- **ASSIGNED TASK**
With "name" as the search word, show every line of the material that has it.

- **SOURCE RECORDS**
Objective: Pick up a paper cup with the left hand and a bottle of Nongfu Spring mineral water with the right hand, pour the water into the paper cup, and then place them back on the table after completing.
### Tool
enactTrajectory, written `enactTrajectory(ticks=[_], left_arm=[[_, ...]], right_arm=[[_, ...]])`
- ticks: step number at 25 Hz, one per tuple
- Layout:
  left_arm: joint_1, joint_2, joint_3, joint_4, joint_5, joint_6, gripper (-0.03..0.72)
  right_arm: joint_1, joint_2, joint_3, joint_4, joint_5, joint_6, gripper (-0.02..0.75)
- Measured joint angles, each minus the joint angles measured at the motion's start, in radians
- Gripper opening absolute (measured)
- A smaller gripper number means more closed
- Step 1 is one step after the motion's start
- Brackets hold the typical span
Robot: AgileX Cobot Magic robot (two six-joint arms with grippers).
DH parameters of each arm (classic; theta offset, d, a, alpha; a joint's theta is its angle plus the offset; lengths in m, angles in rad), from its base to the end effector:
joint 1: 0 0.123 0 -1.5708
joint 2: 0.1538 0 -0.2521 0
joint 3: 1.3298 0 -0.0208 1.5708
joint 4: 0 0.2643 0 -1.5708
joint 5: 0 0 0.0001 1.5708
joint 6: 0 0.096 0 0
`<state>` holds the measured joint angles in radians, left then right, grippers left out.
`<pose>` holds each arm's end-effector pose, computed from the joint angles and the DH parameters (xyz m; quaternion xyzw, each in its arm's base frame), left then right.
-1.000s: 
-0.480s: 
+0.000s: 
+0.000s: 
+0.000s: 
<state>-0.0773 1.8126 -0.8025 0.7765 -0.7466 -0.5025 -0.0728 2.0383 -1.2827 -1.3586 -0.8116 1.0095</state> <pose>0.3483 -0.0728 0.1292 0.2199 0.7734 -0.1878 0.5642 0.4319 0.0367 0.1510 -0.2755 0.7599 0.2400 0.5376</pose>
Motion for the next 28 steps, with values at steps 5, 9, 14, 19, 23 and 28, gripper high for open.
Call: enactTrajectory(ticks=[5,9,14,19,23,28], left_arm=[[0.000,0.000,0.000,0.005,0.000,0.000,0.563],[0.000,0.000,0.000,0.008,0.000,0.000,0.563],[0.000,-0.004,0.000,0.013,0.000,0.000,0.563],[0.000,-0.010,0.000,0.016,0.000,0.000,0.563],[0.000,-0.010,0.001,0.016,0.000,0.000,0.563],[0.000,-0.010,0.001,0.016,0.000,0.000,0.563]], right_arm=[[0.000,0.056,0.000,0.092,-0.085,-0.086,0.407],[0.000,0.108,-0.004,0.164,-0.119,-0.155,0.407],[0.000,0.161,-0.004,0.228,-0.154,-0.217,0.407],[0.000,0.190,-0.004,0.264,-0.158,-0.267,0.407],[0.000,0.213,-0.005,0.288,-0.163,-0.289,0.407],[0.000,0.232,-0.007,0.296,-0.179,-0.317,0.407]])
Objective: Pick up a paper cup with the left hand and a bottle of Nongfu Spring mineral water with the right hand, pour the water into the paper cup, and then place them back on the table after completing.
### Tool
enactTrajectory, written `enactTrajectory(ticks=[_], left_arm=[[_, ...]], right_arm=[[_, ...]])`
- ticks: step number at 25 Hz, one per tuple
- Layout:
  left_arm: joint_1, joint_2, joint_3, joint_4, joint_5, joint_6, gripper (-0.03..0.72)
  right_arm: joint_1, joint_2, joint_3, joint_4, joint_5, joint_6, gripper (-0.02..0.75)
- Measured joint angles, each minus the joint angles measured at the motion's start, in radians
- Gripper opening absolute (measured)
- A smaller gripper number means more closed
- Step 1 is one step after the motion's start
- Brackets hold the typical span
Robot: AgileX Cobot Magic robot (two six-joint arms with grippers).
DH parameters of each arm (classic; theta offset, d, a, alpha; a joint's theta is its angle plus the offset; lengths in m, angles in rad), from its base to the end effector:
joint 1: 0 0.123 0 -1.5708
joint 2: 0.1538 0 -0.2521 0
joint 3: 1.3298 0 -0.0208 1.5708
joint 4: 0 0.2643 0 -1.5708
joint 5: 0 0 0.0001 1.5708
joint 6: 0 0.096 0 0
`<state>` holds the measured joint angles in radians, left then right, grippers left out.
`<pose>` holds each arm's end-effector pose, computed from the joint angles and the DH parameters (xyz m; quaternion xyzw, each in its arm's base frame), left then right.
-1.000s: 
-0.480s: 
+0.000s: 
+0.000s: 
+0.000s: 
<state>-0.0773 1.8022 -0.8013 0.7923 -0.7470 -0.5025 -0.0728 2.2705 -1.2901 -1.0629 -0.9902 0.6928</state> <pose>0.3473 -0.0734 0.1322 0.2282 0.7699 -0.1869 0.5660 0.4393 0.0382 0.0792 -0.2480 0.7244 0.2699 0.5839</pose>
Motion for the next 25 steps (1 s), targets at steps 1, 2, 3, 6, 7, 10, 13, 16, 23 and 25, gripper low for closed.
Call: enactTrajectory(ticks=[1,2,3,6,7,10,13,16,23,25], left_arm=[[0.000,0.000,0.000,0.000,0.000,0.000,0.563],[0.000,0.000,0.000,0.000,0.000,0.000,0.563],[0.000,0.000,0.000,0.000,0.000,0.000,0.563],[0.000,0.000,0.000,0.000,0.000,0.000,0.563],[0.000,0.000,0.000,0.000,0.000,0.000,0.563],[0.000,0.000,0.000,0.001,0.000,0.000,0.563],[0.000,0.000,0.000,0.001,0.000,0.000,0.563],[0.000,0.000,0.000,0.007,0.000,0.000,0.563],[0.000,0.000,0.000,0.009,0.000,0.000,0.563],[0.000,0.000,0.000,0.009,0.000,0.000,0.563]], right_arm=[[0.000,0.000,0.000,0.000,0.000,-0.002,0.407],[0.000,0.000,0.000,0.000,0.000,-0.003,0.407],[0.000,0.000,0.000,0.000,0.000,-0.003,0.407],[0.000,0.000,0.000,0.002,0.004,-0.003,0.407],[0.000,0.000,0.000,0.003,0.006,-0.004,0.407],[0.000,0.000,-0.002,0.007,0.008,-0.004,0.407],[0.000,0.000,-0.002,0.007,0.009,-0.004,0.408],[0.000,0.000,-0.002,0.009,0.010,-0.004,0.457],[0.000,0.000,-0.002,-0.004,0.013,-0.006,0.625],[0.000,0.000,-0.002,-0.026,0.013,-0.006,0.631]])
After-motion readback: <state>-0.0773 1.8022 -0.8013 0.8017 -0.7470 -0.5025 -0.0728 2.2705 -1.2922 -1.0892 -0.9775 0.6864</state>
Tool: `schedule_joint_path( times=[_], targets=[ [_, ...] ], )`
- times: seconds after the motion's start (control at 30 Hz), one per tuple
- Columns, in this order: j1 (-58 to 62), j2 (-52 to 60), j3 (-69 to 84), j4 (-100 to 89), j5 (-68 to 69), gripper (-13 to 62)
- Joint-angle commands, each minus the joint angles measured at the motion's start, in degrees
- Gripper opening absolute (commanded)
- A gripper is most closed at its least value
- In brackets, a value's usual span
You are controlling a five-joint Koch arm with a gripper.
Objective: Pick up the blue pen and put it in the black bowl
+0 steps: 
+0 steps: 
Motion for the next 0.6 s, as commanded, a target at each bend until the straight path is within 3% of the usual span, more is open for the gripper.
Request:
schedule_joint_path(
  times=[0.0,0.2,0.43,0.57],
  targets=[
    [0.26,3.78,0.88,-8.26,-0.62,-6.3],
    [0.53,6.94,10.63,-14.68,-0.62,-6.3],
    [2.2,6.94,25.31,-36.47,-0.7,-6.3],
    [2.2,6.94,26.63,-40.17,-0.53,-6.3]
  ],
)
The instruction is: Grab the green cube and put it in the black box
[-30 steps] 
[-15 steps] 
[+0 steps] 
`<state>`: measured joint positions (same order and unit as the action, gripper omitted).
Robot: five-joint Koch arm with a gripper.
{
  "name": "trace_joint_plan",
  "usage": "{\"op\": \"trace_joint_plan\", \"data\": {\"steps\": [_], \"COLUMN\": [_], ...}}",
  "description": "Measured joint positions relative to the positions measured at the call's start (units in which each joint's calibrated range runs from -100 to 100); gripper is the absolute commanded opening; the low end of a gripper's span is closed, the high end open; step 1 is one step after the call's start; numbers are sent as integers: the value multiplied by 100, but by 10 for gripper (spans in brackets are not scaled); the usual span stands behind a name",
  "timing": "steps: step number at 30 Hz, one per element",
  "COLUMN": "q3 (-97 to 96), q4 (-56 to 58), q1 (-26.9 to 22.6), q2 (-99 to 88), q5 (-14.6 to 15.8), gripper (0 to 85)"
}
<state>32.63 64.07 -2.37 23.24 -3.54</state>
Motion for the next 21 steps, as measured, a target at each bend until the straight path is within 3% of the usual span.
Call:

- **SOLUTION FOR THIS PROBLEM**
  "name": "trace_joint_plan",
  "description": "Measured joint positions relative to the positions measured at the call's start (units in which each joint's calibrated range runs from -100 to 100); gripper is the absolute commanded opening; the low end of a gripper's span is closed, the high end open; step 1 is one step after the call's start; numbers are sent as integers: the value multiplied by 100, but by 10 for gripper (spans in brackets are not scaled); the usual span stands behind a name",

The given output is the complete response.